Task item:
An image-free reproduction of the data below is needed: print it exactly.

Information shown:
--
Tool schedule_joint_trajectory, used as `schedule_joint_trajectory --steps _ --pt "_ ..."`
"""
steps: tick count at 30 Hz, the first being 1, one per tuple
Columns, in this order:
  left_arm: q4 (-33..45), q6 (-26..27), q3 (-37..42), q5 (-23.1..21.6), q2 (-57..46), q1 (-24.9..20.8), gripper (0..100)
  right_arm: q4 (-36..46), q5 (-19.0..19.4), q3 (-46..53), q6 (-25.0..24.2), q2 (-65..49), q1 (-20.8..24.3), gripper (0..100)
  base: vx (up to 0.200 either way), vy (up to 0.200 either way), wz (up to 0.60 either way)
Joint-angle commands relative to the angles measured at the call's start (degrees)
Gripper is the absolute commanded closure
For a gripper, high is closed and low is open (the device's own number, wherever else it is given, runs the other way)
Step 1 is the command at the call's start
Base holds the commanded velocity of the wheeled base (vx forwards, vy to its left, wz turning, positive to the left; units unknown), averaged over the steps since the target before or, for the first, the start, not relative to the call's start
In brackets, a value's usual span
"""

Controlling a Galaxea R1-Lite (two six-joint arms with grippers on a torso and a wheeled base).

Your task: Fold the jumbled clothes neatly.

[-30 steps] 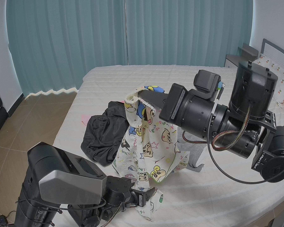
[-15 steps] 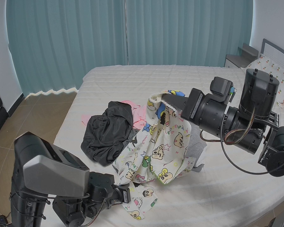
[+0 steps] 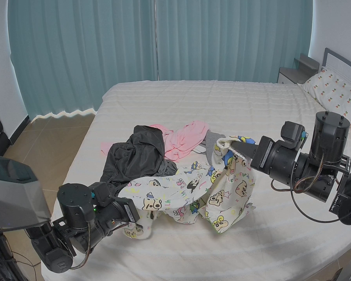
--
Task output:
Tool schedule_joint_trajectory, used as `schedule_joint_trajectory --steps _ --pt "_ ..."`
"""
steps: tick count at 30 Hz, the first being 1, one per tuple
Columns, in this order:
  left_arm: q4 (-33..45), q6 (-26..27), q3 (-37..42), q5 (-23.1..21.6), q2 (-57..46), q1 (-24.9..20.8), gripper (0..100)
  right_arm: q4 (-36..46), q5 (-19.0..19.4), q3 (-46..53), q6 (-25.0..24.2), q2 (-65..49), q1 (-20.8..24.3), gripper (0..100)
  base: vx (up to 0.200 either way), vy (up to 0.200 either way), wz (up to 0.60 either way)
Joint-angle commands relative to the angles measured at the call's start (degrees)
Gripper is the absolute commanded closure
For a gripper, high is closed and low is open (the device's own number, wherever else it is given, runs the other way)
Step 1 is the command at the call's start
Base holds the commanded velocity of the wheeled base (vx forwards, vy to its left, wz turning, positive to the left; units unknown), averaged over the steps since the target before or, for the first, the start, not relative to the call's start
In brackets, a value's usual span
"""

Controlling a Galaxea R1-Lite (two six-joint arms with grippers on a torso and a wheeled base).

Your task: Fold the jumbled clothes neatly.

[-30 steps] 
[-15 steps] 
[+0 steps] 

No further output is expected here.